The DHS Program User Forum
Discussions regarding The DHS Program data and results
Home » Data » Dataset use in Stata » Creating a household level variable
Creating a household level variable [message #3302] Wed, 19 November 2014 12:15 Go to next message
Mercysh is currently offline  Mercysh
Messages: 35
Registered: April 2014
Member
I am trying to generate a variable household composition using ages of household members (hv105) in households in which at least a member is aged 0-19 years. The categories should be adult presence (ages 20-59), older adult (ages 60 and over) and children-adolescents only (0-19 years). In multigenerational households the order of precedence should be the same as above. I have the following code but it does not seem to work:
I use the Lesotho 2009 (LSPR60FL.DTA) household dataset and keep only if hv105>=97 & hv102==1
****************
sort hhid
egen hhrestrict=tag(hhid)

*Create Adolescents
gen adolescents =.
replace adolescents =1 if hv105 <=15 & hv105>=17

*Households with adolescent member
egen hhadolescents = max(adolescents), by (hhid)
tab hhadolescents if hhrestrict==1

**Household composition
gen household_composition=.
replace household_composition =1 if(hv105 >=20 & hv105 <=59) & hhadolescents ==1 & hhrestrict ==1
replace household_composition =2 if hv105 >=60 & hhadolescents ==1 & hhrestrict ==1
replace household_composition =3 if hv105 <=19 & hhadolescents ==1 & hhrestrict ==1

I merge with the (LSIR60FL.DTA) individual dataset after restricting to if v502==0, v012 <=17, v135==1, v531 >=90 and is still fine, the first output is
. tab household_composition

Household composition | Freq.
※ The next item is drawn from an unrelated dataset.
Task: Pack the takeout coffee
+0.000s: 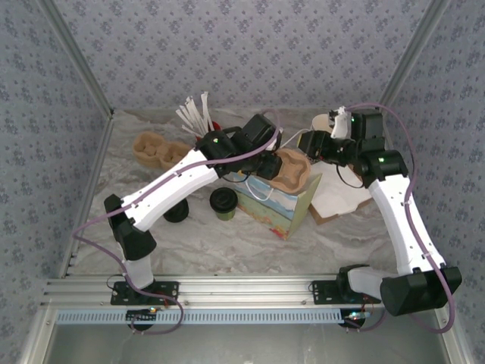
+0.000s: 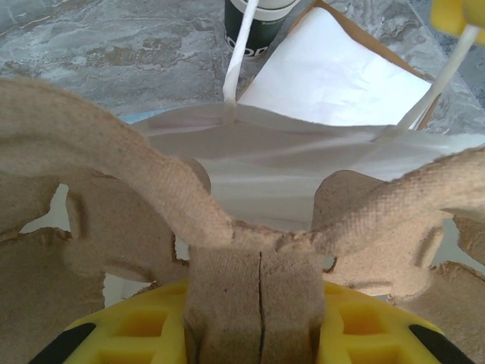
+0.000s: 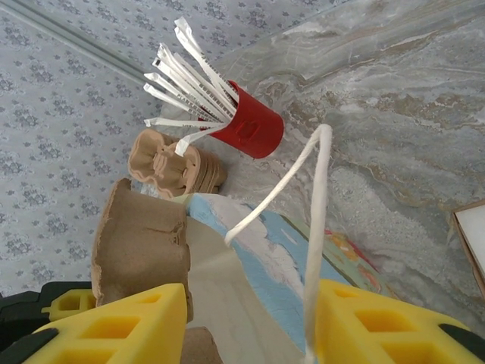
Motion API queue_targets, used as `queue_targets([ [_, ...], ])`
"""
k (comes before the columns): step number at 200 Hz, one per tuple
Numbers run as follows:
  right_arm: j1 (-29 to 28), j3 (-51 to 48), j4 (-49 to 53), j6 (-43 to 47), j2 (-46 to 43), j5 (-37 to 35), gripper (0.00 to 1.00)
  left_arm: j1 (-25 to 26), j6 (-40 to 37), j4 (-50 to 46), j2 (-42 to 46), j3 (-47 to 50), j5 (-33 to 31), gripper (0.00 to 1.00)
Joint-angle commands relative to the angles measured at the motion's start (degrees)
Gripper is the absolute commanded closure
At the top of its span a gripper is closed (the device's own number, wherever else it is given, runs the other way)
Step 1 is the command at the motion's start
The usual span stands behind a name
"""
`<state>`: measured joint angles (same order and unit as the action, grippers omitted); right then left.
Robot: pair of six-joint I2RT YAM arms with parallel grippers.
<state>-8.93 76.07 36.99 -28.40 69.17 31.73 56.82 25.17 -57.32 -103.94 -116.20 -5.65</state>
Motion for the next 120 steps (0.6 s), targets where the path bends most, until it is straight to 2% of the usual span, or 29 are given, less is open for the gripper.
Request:
queue_targets([
  [1,-0.44,-0.82,-1.01,0.96,-0.45,0.88,0.55,1.59,0.07,-3.00,-0.60,-2.66,-2.39,0.69],
  [65,-0.84,-1.11,-1.82,0.99,-0.52,-0.51,0.90,1.89,-1.29,-6.28,-1.26,-3.26,-1.51,0.69],
  [120,-0.85,-0.69,-1.40,0.94,-1.61,-2.04,0.99,1.89,-1.97,-10.04,-3.63,-7.71,-2.86,0.69],
])
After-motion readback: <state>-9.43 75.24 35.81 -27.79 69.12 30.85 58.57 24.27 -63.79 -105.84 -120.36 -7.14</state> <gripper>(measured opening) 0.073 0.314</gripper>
Percent Cum.
-----------------------+-----------------------------------
Adult | 683 65.74 65.74
Older adult | 263 25.31 91.05
Child-adolescents only | 93 8.95 100.00
-----------------------+-----------------------------------
Total | 1,039 100.00
and only a problem when I add the svy command here:

svy: tab household_composition and gives the following output:

Number of strata = 19 Number of obs = 63
Number of PSUs = 53 Population size = 62.20275
Design df = 34

-----------------------
Household |
compositi |
on | proportions
----------+------------
Child-ad | 1
-----------------------
Key: proportions = cell proportions

I have already svyset
generate weight= v005/1000000
svyset [pw=weight], psu( hv021) strata(hv023)

Please advise

Thank you






Mercy
Re: Creating a household level variable [message #3312 is a reply to message #3302] Thu, 20 November 2014 00:02 Go to previous messageGo to next message
Trevor-DHS is currently offline  Trevor-DHS
Messages: 774
Registered: January 2013
Senior Member
It looks to me that you have < and > reversed in a couple of cases:
1) In your keep condition, if hv105>=97 & hv102==1 probably should be if hv105<=97 & hv102==1
2) replace adolescents =1 if hv105 <=15 & hv105>=17
should be
replace adolescents =1 if hv105>=15 & hv105<=17

I'm not quite following your code, but if I understand it correctly then here is how I would create the household variable:
use "LSPR60FL.DTA"

* Recode age into the relevant age groups
recode hv105 (20/59=1)(60/97=2)(0/19=3) if hv105<=97 & hv102==1, gen(household_composition)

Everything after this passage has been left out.